I'm new to this Big data world. As a course project, I'm working on sensor networks and want to store sensor data on HBase. Currently data are stored in MySQL database. I'm trying to load this data into HBase. But data are growing so fast and querying on that is getting very slow.
Here is the MYSQL table schema: SensorLog(sensorID, userID,time,date).
So this tables saves a sensor firing logs. For each user (45 users in total) there are 25 motion sensors in his apartment. Every time a user moves in his apartment a sensor will fire, and this event will be logged into this table. The main question is what sensors fired for a specific user in a specific time interval and day.
I came up with threeHBase schema, and I'm just wondering to ask your opinion about them. In these schema, I present time as seconds in a day, i.e. an integer number in the range of 0-86400.
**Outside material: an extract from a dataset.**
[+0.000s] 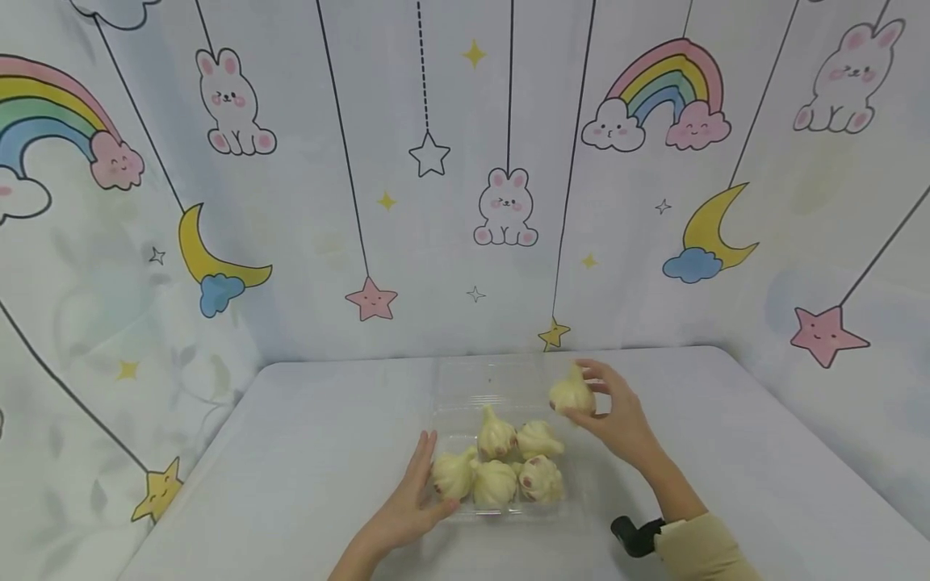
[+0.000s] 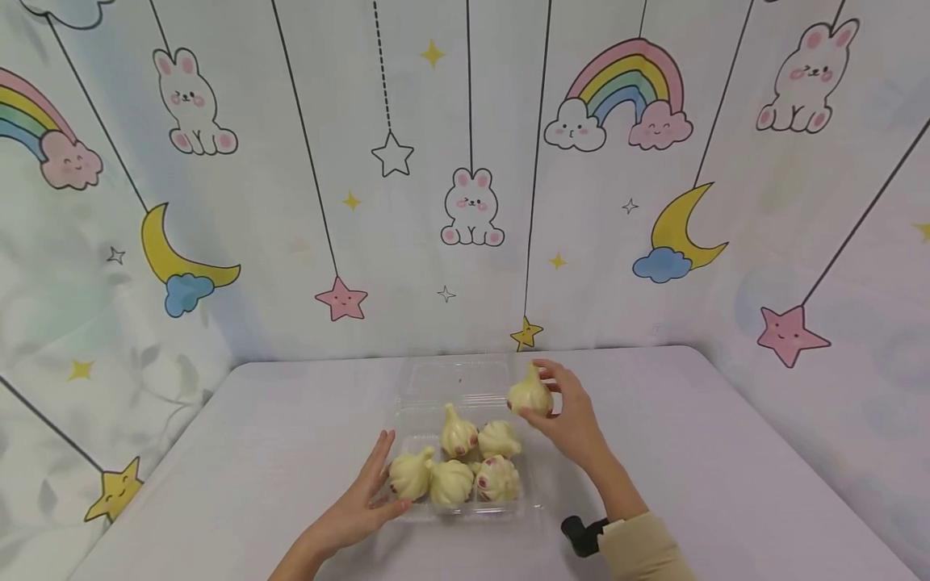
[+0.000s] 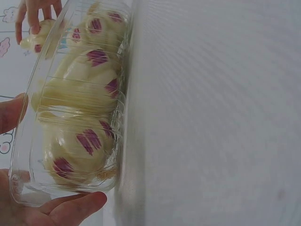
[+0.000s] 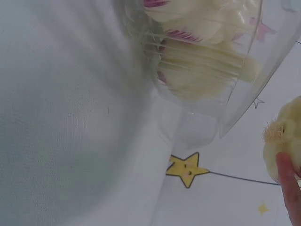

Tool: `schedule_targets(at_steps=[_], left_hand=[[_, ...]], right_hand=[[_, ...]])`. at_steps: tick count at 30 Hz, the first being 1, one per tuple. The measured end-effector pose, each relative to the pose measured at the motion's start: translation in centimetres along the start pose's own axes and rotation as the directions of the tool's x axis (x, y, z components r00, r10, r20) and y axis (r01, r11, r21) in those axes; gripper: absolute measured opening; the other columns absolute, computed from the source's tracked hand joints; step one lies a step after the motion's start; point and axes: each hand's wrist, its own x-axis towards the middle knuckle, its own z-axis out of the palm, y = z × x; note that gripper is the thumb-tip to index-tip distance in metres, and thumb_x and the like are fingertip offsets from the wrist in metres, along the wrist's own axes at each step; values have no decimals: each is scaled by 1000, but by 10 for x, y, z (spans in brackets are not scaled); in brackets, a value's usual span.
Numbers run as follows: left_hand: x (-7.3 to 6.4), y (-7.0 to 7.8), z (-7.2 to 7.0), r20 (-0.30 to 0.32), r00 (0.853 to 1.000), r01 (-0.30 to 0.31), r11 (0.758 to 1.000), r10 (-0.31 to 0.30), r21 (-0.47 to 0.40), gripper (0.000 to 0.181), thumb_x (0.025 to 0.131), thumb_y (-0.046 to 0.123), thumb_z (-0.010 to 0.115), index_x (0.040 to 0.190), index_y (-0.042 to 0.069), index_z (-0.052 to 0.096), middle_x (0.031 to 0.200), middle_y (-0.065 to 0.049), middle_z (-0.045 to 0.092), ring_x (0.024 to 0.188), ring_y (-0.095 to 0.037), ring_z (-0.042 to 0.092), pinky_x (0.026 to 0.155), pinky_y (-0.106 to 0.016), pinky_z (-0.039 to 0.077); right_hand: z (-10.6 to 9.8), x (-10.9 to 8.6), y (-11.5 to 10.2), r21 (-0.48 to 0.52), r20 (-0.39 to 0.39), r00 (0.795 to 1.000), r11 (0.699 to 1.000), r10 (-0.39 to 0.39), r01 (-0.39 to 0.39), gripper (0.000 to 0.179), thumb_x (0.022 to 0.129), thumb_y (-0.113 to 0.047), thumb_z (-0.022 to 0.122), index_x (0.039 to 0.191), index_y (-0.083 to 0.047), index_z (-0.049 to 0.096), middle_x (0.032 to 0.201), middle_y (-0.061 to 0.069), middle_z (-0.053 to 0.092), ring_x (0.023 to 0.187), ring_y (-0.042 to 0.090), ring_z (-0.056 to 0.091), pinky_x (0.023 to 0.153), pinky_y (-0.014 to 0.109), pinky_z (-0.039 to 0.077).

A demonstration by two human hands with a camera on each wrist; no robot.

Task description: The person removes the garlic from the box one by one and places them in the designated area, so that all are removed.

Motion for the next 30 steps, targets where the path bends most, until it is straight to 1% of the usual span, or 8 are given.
schedule_targets(at_steps=[4,6,11,14,23,26,30], left_hand=[[0,1,1,-1,1000,4,1000,-4,10,92,86,19,62,145,2,-7,144,-31,-17,128,-56,5,95,-65,25],[1,1,1,-6,1000,11,1000,-10,25,92,86,21,63,145,1,-6,145,-31,-17,129,-55,1,95,-67,21],[1,1,0,-22,999,33,997,-32,66,93,85,24,64,145,0,-3,146,-30,-14,130,-52,-2,96,-70,12],[1,0,-1,-21,999,41,996,-40,73,92,85,26,64,145,0,-2,146,-29,-14,131,-52,-2,96,-71,10],[0,3,2,-28,998,53,997,-51,59,93,85,26,64,146,2,-2,147,-28,-14,130,-52,-1,96,-70,14],[-1,5,2,-29,998,51,996,-49,69,92,85,27,64,145,1,-2,146,-29,-14,130,-53,0,95,-70,15],[-1,5,2,-23,999,45,996,-44,79,92,86,29,62,145,0,-2,146,-30,-14,129,-54,0,94,-69,20]], right_hand=[[-5,-1,1,-13,5,1000,1000,26,-26,65,73,-10,77,129,-10,45,118,20,49,105,41,51,63,36,56],[-7,-2,2,-23,8,999,999,37,-37,65,73,-10,77,129,-10,44,118,20,48,105,42,51,64,38,56],[-10,-3,11,-40,20,998,997,59,-59,66,74,-11,76,130,-10,43,119,21,48,106,43,50,64,42,55],[-11,-3,17,-49,20,997,996,72,-70,66,74,-12,76,131,-10,42,120,21,47,106,43,50,64,42,55],[-15,-2,33,-58,21,996,995,85,-83,66,74,-10,76,130,-7,42,118,24,48,104,45,50,66,47,54],[-14,-2,37,-70,33,994,992,106,-104,67,73,-8,76,130,-7,41,118,24,48,104,45,50,70,51,52],[-13,-2,42,-102,57,989,987,133,-127,68,74,-7,75,131,-6,39,118,25,48,104,45,51,75,55,49]])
Schema1: Rowkey: Date; Column-Family: Time { cq:(t0-t86400); cv:(userID,sensorID)}
Schema2: Rowkey: (Date,userID); Column-Family: Time { cq:(t0-t86400); cv:(sensorID)}
Schema3: Rowkey: (Date,userID); Column-Family: Time { cq:(s1-s25); cv:(time)}
Would you please let me know which schema is better and more efficient? I appreciate any help in advance.